Causes and Risks: Aase syndrome is thought to be an autosomal recessive inherited disorder. The anemia is caused by underdevelopment of the bone marrow, which is where blood cells are formed.

Symptoms:

• mildly slowed growth
• pale skin
• delayed closure of fontanelles (soft spots)
• narrow shoulders
• triple jointed thumbs

Signs and Tests:

• A CBC will show anemia and a decrease in the white blood cell count.
• An echocardiogram may reveal heart defects (ventricular septal defect is most common).
• X-rays will show skeletal abnormalities as described above.
• A bone marrow biopsy may be performed.

Treatment: Frequent blood transfusions are given in the first year of life to treat anemia. Prednisone may be given, although this should be avoided in infancy because of side effects on growth and brain development. A bone marrow transplant may be necessary if other treatment fails.

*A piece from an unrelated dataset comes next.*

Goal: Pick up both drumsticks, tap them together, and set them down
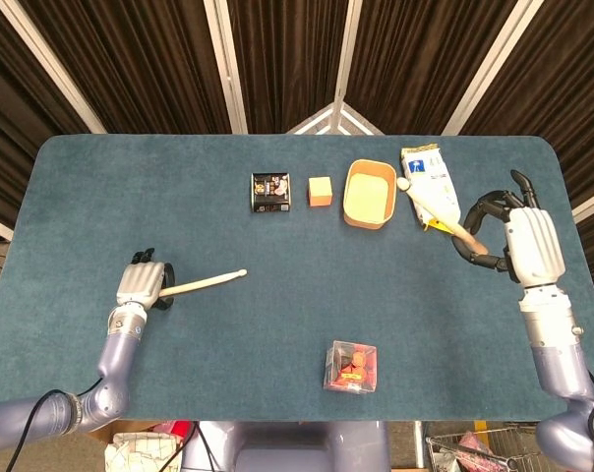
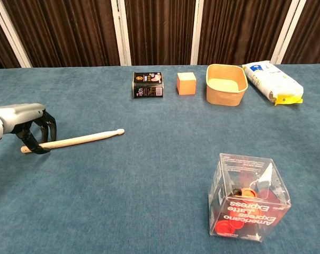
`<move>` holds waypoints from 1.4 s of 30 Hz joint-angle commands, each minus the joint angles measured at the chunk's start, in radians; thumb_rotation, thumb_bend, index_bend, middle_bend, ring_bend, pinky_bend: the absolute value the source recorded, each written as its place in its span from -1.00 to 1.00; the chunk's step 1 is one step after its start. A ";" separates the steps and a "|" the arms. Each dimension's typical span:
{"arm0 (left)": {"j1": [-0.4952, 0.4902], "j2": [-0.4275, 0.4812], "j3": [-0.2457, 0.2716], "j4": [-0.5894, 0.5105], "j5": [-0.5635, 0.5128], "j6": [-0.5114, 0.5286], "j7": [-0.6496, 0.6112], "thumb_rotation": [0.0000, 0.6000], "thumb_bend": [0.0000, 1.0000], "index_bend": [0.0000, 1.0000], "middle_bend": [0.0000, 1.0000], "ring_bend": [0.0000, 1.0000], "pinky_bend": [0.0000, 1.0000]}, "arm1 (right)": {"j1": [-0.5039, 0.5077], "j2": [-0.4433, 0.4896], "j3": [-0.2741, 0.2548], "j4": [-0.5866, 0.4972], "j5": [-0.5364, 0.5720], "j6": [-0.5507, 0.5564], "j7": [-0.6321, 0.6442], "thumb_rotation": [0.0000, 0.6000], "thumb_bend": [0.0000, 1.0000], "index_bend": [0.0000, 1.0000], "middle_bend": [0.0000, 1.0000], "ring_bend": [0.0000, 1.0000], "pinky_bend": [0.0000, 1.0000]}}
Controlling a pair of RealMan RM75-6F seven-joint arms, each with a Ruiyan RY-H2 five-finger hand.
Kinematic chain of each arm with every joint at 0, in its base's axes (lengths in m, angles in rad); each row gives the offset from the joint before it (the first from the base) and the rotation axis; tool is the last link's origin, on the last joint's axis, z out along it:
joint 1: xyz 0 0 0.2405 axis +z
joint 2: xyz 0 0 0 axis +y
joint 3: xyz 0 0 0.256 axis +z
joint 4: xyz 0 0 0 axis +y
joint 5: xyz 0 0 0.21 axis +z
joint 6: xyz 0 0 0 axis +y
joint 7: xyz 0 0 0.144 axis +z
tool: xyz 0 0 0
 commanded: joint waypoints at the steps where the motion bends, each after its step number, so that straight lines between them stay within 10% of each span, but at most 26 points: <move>1: -0.008 -0.014 0.000 0.012 -0.007 0.000 0.014 1.00 -0.16 -0.04 0.00 -0.93 -1.00 | 0.010 0.001 0.006 0.036 0.010 -0.021 0.026 1.00 -0.11 0.47 0.33 -0.30 -1.00; 42: -0.028 -0.023 -0.013 -0.014 -0.009 0.053 0.076 1.00 -0.08 0.11 0.21 -0.86 -1.00 | 0.013 -0.006 -0.006 0.040 0.015 -0.012 0.000 1.00 -0.10 0.48 0.35 -0.29 -1.00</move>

Prognosis: Anemia usually resolves over the years.

Complications:

• Complications related to anemia include weakness, fatigue, and decreased oxygenation of the blood.
• Decreased white blood cells alter the body’s ability to fight infection.
• If a heart defect exists, it may cause multiple complications (depending on the specific defect).

Call your health care provider if you notice possible signs of Aase syndrome in your child.